The normative output of contractualism

A collection of rational agents choosing moral rules from behind a veil of ignorance would plausibly agree, most fundamentally, to respect one another’s autonomy. They would agree not to interfere with one another’s projects, except where this is necessary to prevent a similar interference with their own. Most importantly, they would agree not to attack or kill one another, except in self-defence. It seems likely, indeed, that the most fundamental moral principle under any version of contractualism will be a principle of respect for autonomy - that agents should be granted as much freedom to act and pursue projects as is compatible with a similar degree of freedom being granted to all the others. For given that you do not know, or cannot legitimately appeal to, your particular strengths, weaknesses, or life-plans, or your position under the system of rules to be selected, you will wish to preserve as much space for yourself as possible. Under these conditions, rational agents may be expected to value their own rational agency above all else.

            Undoubtedly the main attraction of contractualism, for many thinkers, lies in its basic normative principle. There is a powerful intuitive appeal in a rule requiring that people should not, so far as possible, interfere with one another’s plans and projects. The principle of respect for autonomy is attractive in providing adequate defence for individuals against interference from other individuals or groups, or, indeed, from the state itself. It provides the basis for an acceptable set of rules regulating people’s interactions with one another, while at the same time leaving a substantial domain within which they remain free to get on with their own lives, and to develop their own concerns and interests, without direction from morality. Here, then, are already two significant contrasts with utilitarianism - namely, that the lives and interests of individuals cannot be interfered with merely to subserve greater overall utility, and also that our common-sense belief in non-moral space is preserved.
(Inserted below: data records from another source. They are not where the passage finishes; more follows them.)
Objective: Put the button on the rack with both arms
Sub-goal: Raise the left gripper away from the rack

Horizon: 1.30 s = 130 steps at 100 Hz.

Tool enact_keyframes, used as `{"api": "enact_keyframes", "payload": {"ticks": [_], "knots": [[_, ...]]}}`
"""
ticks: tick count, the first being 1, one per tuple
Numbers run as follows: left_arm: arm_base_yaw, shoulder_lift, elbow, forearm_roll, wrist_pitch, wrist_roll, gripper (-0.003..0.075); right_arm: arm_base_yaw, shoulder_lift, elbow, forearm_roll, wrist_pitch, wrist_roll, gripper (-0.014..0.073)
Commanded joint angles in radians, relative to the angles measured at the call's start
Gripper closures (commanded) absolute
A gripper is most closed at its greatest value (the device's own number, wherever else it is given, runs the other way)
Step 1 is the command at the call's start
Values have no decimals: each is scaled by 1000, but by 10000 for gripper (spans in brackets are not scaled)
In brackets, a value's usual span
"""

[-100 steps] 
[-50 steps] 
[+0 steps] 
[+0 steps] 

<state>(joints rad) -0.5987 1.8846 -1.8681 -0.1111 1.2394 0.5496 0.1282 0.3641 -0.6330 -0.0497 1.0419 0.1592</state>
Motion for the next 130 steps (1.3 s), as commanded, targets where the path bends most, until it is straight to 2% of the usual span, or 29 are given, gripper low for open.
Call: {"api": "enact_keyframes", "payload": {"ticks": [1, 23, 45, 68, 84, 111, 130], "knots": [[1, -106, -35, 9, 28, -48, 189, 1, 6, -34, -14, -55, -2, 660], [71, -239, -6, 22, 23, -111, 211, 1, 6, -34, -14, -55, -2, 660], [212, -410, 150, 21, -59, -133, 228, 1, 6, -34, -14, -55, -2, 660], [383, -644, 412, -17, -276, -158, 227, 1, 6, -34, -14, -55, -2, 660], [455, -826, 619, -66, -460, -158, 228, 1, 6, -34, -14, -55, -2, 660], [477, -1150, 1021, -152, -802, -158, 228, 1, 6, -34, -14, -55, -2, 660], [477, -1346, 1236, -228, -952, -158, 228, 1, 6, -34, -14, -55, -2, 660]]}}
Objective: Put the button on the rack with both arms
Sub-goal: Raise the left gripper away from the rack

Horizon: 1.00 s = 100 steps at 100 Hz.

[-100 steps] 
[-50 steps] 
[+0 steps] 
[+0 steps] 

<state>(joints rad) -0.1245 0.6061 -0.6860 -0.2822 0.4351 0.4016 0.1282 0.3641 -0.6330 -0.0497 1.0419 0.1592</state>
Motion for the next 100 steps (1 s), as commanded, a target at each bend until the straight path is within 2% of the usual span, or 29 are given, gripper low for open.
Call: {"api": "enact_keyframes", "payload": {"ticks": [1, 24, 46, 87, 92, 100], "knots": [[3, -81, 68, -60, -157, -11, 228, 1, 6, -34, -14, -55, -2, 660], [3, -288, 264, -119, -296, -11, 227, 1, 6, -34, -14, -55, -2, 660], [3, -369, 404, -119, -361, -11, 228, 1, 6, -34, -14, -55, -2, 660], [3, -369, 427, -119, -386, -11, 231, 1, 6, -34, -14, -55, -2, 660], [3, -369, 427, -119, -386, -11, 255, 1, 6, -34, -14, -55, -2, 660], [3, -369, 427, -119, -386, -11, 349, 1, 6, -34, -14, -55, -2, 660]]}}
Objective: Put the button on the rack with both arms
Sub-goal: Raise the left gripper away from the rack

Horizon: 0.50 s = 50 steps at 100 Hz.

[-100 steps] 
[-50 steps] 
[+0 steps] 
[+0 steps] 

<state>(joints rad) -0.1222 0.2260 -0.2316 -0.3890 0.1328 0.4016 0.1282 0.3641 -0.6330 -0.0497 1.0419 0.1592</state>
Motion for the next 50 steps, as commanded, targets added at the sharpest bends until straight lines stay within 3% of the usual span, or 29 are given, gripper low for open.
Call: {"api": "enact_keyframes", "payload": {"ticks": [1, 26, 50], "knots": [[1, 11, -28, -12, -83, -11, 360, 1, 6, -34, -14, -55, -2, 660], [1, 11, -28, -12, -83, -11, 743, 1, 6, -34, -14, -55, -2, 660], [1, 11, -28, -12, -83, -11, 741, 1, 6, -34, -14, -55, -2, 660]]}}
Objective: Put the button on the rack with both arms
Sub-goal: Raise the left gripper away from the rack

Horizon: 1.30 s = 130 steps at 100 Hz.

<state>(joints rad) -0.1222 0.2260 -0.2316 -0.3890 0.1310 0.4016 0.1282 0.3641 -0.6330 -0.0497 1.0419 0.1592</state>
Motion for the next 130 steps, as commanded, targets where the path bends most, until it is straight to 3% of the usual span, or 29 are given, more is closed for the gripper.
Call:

            Rawls himself also argues that contractualism entails a particular solution to the problem of distributive justice, which he calls the difference principle. Since agents in the original position are to be ignorant of their place within the structure of the society that will result from their choice of basic rules, there is an initial presumption in favour of equality of distribution of goods and duties. For none will wish to be disadvantaged. They may rationally accept deviations from this basic equality, however, provided that the resulting increase in efficiency leaves the worst off person under the new system better off. This, then, is the difference principle: differences in wealth etc. are only acceptable if those who are worst off under the system are better off than the worst off people would have been under any alternative system. This normative implication of contractualism, too, strikes many as having a powerful intuitive appeal - although what its implementation would mean in practice, of course, will depend upon highly contentious claims of psychology, economics, and political theory.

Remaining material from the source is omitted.